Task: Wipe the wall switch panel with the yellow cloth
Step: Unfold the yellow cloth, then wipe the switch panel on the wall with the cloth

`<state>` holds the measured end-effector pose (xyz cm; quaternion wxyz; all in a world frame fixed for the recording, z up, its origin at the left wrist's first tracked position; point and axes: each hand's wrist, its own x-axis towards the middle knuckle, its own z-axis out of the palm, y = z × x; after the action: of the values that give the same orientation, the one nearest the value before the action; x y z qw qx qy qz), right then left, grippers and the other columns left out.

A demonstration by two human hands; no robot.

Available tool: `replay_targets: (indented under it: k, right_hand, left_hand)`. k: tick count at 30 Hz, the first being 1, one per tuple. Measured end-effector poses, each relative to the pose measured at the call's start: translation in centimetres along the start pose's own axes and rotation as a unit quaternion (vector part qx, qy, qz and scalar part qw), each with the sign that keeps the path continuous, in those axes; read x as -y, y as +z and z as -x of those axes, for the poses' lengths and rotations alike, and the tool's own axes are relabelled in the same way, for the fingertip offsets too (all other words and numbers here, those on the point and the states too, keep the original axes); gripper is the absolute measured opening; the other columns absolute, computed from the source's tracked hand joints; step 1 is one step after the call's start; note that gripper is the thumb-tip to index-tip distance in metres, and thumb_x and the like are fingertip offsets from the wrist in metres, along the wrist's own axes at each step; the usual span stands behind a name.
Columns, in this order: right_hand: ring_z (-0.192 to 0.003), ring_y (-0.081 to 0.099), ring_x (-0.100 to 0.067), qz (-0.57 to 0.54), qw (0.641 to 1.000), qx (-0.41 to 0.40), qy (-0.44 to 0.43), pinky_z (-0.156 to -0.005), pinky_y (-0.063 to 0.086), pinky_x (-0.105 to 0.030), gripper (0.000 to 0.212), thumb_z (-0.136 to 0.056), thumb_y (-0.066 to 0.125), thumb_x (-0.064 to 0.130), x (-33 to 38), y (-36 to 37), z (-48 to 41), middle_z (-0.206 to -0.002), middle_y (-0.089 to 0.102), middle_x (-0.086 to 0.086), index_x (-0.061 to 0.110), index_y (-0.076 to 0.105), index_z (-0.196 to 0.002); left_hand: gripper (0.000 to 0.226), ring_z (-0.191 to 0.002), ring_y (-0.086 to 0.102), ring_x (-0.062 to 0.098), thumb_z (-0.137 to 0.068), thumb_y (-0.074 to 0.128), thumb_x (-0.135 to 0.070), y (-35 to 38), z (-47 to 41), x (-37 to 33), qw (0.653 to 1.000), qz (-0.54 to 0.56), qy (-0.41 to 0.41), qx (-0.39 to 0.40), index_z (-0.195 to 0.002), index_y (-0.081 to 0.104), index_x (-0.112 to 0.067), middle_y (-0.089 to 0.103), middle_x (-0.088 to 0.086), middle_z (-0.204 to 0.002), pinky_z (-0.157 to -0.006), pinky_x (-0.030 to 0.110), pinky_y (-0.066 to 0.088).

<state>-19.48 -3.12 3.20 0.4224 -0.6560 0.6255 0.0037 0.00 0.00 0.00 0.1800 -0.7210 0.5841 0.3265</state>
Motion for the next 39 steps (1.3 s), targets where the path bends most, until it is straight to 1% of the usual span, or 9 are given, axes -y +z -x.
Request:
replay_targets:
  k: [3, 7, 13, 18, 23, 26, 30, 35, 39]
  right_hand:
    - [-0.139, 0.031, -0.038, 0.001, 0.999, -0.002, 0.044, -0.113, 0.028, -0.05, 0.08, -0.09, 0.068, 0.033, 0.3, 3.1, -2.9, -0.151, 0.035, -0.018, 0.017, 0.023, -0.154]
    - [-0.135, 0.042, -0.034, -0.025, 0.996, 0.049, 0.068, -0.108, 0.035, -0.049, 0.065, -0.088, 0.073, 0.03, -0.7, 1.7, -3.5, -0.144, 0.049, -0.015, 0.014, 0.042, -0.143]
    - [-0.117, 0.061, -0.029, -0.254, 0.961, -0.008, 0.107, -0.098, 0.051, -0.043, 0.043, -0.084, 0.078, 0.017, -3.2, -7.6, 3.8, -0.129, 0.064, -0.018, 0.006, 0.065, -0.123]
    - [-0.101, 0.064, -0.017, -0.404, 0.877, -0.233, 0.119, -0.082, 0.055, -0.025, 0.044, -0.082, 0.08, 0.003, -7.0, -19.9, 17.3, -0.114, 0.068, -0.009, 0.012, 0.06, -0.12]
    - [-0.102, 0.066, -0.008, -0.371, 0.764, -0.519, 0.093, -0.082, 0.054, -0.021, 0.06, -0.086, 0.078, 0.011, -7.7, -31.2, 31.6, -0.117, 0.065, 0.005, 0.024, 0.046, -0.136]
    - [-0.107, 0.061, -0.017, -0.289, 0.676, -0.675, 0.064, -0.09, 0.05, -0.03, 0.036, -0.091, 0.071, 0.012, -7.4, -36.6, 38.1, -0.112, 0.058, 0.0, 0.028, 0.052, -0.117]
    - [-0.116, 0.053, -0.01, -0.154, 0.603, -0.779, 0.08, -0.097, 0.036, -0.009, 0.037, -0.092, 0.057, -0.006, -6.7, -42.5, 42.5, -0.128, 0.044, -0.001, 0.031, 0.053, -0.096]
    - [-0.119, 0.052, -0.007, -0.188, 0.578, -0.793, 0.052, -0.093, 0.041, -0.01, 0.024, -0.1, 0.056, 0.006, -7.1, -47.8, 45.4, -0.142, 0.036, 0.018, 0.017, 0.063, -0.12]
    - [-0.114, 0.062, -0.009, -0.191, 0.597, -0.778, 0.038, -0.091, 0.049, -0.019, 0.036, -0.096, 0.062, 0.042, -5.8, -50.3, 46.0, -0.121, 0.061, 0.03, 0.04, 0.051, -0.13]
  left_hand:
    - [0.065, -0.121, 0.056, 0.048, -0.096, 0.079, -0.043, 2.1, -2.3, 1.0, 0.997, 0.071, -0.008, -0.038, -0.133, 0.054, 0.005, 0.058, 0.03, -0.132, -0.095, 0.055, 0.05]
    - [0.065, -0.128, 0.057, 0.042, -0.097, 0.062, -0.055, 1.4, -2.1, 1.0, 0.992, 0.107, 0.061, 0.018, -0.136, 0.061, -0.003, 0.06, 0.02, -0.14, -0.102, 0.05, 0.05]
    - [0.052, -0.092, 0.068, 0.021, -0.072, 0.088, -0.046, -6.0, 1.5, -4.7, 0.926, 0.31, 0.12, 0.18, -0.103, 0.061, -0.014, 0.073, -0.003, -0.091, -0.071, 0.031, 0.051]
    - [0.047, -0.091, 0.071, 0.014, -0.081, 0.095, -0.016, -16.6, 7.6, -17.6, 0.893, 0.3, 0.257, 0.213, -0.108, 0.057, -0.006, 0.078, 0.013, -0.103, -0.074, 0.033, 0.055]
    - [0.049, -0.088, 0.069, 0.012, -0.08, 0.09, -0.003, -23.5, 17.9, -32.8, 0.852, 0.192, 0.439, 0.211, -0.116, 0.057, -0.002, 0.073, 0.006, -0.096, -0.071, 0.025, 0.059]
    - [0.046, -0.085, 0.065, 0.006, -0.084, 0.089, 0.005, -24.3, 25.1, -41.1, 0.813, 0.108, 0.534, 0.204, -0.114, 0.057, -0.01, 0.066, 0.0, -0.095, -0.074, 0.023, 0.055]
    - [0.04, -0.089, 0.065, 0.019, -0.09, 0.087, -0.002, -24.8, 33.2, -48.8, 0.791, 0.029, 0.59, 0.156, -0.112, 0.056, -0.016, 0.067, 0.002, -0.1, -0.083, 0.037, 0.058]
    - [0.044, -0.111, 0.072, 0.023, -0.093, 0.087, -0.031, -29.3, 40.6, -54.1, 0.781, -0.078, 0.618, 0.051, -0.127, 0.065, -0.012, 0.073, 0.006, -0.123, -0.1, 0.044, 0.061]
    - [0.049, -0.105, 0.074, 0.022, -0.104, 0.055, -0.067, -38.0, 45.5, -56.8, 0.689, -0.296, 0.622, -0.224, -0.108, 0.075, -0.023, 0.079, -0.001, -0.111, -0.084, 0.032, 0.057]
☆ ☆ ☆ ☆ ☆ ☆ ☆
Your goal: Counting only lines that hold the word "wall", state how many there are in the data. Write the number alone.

Task answer: 2